PROBLEM TO SOLVE: Report each line of the data that includes the word "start".

-- Opening Marker --

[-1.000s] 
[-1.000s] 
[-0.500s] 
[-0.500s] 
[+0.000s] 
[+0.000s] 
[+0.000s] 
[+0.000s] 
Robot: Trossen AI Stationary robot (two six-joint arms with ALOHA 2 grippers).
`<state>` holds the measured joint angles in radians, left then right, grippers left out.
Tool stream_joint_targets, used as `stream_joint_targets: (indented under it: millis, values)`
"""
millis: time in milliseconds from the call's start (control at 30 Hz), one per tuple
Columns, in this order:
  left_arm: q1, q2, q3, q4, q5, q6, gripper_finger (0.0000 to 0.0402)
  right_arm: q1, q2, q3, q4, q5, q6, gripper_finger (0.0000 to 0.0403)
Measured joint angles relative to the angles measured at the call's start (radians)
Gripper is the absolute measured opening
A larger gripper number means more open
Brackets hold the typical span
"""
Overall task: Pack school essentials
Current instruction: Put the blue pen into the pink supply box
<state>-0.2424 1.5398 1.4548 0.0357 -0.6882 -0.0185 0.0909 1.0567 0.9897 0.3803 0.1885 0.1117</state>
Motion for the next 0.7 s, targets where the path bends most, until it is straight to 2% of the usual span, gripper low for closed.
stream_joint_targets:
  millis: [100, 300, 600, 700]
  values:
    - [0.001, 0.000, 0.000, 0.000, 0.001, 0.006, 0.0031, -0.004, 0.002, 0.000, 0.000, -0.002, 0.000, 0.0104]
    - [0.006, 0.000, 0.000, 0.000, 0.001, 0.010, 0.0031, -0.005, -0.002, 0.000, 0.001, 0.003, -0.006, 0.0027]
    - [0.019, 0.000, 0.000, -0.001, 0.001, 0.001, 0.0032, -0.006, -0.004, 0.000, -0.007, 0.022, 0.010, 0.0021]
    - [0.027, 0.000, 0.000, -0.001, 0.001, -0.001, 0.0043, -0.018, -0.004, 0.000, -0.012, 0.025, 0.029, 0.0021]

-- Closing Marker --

RESULT OF THIS TASK:
millis: time in milliseconds from the call's start (control at 30 Hz), one per tuple
Measured joint angles relative to the angles measured at the call's start (radians)

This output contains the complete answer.